▶ **Instructions for the task**:
From the entries provided below, copy each line that contains the word "picture".

Study material START

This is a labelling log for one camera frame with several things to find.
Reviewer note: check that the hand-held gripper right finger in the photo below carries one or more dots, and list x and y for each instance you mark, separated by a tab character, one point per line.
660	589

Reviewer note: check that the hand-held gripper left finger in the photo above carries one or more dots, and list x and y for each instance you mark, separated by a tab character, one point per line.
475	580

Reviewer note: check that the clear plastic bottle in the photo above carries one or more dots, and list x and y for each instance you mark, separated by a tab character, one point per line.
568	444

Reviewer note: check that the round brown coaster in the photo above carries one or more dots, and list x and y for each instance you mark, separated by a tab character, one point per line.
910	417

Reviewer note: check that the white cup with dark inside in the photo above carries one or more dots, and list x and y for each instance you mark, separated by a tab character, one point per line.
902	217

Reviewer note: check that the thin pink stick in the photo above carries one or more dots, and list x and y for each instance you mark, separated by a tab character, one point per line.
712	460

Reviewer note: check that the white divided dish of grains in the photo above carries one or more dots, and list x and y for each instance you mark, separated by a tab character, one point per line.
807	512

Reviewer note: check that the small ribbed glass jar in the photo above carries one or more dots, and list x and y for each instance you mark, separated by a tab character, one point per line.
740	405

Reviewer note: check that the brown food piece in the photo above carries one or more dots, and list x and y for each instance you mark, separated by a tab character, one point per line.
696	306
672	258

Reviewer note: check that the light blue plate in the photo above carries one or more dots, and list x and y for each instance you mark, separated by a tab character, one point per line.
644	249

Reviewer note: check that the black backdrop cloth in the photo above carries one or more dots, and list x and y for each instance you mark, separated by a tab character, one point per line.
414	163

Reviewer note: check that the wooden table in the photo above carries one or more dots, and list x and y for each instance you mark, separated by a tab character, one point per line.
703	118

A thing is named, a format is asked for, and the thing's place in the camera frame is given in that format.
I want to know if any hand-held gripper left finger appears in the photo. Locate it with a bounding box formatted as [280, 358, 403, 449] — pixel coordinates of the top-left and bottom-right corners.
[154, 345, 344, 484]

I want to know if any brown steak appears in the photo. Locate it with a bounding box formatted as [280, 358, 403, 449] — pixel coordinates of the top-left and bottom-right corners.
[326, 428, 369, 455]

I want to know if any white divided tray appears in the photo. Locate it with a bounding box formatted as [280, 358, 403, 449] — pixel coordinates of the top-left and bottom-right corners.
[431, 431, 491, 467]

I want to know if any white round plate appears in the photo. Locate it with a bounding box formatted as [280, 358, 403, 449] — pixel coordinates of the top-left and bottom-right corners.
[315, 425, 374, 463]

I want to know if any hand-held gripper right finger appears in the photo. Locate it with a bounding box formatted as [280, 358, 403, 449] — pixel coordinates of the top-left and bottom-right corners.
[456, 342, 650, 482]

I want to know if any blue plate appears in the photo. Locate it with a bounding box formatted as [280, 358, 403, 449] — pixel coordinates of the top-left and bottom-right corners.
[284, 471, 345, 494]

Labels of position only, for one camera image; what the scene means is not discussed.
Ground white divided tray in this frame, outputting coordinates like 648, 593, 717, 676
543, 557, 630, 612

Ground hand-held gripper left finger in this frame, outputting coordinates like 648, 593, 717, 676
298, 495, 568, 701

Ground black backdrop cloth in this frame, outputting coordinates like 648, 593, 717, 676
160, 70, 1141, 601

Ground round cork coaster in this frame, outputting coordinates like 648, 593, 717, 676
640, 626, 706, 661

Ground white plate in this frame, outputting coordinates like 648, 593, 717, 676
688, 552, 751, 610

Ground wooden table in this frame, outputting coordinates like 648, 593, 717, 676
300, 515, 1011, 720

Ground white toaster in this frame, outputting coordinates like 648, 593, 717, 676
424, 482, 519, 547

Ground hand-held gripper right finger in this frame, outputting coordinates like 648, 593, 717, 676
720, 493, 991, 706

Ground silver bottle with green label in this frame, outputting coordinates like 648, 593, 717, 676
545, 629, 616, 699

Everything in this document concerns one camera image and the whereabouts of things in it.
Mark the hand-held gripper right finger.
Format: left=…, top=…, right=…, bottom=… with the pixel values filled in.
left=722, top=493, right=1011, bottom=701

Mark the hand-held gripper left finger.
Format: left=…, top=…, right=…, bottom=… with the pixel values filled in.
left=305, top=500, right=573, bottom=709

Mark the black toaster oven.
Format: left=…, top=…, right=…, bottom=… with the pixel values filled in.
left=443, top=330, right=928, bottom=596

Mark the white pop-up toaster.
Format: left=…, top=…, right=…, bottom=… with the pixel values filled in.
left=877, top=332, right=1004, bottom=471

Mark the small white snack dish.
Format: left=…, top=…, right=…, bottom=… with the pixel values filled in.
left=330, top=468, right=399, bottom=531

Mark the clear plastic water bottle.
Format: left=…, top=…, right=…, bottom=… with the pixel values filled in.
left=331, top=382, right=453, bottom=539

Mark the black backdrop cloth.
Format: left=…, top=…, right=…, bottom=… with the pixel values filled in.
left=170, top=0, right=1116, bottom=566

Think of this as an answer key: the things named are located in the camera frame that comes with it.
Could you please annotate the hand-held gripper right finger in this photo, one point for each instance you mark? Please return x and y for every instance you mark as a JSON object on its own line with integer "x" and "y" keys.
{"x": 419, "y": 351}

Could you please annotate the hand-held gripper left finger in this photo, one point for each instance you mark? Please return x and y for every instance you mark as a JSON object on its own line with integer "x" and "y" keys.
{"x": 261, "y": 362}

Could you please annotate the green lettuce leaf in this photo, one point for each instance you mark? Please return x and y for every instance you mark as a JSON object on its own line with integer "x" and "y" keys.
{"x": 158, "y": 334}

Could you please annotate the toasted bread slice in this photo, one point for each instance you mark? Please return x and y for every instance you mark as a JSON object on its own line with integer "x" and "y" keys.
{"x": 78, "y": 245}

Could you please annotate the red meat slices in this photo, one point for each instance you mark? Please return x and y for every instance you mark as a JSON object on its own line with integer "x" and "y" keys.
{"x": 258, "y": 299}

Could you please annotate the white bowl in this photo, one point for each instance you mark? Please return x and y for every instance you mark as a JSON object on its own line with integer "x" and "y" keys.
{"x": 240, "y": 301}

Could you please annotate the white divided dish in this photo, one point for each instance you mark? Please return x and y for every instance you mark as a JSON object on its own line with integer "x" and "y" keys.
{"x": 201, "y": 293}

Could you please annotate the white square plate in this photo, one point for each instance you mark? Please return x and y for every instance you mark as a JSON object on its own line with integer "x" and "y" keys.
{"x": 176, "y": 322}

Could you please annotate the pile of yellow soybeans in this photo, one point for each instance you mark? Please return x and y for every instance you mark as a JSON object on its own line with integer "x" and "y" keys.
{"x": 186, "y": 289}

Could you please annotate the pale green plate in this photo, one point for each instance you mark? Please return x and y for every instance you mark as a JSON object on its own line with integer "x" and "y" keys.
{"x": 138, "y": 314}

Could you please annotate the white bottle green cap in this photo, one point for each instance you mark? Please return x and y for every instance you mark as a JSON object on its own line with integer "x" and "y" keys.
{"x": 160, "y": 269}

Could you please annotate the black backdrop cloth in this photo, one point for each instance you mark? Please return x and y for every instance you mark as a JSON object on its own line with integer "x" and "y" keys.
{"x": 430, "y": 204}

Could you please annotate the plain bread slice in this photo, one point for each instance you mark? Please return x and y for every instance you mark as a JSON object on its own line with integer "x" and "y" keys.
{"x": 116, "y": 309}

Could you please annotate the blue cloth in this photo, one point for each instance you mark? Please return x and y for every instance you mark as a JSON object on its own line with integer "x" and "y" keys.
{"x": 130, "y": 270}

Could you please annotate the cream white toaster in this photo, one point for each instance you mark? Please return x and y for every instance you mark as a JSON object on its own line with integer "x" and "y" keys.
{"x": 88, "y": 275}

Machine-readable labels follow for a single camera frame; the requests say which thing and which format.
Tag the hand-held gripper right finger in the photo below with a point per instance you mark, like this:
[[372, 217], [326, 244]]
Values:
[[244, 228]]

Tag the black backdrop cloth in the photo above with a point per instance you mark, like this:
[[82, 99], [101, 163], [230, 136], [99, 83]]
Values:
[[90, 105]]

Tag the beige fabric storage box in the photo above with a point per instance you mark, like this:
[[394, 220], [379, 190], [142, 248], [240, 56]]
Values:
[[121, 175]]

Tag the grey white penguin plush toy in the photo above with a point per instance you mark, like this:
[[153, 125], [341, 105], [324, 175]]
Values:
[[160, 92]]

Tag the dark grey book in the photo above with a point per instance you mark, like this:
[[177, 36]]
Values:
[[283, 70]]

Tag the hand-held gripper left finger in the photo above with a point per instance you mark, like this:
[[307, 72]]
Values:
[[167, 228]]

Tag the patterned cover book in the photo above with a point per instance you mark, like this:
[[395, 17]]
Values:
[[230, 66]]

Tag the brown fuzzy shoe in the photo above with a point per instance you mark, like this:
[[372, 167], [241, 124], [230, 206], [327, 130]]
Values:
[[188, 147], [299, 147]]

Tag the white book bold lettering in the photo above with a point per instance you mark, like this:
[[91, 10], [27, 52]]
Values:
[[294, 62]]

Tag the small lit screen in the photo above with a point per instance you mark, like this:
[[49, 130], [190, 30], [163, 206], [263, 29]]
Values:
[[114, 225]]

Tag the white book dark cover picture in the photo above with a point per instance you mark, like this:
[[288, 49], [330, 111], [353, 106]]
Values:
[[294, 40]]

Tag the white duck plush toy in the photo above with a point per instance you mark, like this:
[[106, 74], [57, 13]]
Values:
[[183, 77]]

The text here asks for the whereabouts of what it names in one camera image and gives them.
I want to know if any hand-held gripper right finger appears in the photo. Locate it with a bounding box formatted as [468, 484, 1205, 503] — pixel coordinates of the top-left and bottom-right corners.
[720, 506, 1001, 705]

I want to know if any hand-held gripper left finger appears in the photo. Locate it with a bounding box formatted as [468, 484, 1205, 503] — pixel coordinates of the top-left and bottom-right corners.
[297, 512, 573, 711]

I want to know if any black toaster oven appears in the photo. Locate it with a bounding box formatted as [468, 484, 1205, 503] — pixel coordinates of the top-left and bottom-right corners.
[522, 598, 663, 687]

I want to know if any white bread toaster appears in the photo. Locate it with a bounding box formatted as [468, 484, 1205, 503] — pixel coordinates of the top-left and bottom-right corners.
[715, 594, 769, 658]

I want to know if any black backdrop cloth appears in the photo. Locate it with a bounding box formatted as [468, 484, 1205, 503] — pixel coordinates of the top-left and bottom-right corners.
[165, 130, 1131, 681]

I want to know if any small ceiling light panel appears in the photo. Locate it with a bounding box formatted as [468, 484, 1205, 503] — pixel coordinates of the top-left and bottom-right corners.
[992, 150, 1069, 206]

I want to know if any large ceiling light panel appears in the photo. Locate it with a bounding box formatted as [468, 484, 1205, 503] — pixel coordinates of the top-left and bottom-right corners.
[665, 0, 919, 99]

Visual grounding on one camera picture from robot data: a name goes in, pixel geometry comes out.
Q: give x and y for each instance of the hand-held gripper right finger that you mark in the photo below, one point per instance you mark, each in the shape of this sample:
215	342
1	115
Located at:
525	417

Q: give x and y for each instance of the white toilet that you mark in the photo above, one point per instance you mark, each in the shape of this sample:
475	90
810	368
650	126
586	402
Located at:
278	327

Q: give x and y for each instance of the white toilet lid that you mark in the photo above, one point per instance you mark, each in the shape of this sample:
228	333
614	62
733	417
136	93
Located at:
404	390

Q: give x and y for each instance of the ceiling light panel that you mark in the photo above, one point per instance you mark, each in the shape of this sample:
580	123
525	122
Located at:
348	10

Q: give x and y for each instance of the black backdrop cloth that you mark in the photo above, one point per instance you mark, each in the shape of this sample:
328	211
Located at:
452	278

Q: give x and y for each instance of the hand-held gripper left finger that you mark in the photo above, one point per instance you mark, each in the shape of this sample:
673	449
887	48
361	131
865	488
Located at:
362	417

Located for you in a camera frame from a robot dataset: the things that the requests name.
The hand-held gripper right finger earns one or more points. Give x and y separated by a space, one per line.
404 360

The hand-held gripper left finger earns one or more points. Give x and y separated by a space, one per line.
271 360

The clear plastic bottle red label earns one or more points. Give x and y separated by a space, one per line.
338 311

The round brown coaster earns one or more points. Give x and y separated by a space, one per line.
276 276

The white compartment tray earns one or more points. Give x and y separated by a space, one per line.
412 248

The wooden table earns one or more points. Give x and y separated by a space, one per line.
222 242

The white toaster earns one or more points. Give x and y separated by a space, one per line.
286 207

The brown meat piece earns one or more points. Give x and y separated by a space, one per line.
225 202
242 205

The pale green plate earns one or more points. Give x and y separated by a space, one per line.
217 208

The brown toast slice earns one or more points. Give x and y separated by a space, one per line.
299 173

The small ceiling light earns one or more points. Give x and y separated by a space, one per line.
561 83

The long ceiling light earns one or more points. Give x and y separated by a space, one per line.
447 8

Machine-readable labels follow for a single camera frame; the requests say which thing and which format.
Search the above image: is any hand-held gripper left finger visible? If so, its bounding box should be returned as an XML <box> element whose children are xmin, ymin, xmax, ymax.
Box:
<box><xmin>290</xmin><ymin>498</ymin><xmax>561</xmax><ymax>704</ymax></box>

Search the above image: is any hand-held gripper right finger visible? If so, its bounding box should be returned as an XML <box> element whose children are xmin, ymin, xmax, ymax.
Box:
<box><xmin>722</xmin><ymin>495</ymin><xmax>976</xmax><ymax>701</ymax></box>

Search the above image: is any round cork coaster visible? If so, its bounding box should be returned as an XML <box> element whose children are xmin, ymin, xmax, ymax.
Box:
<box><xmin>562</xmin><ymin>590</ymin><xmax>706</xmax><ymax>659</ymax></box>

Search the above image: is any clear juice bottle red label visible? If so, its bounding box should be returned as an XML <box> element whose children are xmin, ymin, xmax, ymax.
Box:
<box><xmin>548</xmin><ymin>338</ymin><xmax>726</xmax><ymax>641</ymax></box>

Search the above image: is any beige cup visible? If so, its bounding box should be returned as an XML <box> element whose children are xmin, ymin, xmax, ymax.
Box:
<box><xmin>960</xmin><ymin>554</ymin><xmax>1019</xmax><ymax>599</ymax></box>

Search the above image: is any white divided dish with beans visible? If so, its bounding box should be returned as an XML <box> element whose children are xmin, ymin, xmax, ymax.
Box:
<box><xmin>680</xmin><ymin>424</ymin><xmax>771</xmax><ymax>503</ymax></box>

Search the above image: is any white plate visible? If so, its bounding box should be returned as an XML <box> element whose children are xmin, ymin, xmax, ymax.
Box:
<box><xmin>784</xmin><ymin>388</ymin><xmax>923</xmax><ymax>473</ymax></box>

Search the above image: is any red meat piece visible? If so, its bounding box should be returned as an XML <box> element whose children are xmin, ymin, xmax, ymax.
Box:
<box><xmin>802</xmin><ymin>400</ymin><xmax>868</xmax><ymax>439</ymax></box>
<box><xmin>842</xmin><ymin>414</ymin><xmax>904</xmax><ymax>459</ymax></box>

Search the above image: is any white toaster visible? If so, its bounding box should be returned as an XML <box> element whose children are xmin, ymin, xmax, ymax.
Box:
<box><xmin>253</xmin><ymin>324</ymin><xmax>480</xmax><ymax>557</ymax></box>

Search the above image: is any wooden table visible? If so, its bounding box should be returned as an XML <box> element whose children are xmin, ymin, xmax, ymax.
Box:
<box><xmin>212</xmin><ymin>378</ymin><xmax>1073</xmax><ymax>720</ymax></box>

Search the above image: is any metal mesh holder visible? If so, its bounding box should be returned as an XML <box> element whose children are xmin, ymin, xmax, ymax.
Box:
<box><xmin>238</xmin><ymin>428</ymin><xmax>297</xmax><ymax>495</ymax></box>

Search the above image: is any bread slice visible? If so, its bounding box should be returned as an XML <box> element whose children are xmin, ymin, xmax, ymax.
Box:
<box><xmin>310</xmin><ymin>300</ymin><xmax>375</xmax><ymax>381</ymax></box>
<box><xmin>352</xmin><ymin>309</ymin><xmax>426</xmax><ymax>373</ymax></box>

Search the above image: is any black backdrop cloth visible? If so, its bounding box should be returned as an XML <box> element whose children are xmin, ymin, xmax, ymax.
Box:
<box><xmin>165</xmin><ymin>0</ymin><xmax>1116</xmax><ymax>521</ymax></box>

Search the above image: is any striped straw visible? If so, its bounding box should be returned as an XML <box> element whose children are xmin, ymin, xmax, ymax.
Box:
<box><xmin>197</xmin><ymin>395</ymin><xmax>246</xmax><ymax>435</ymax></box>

Study material END

▶ **Response below**:
Tag the white book dark cover picture in the photo above with a point per instance you mark, like this:
Visual grounding on one camera picture from robot data: a name goes in, pixel geometry comes out.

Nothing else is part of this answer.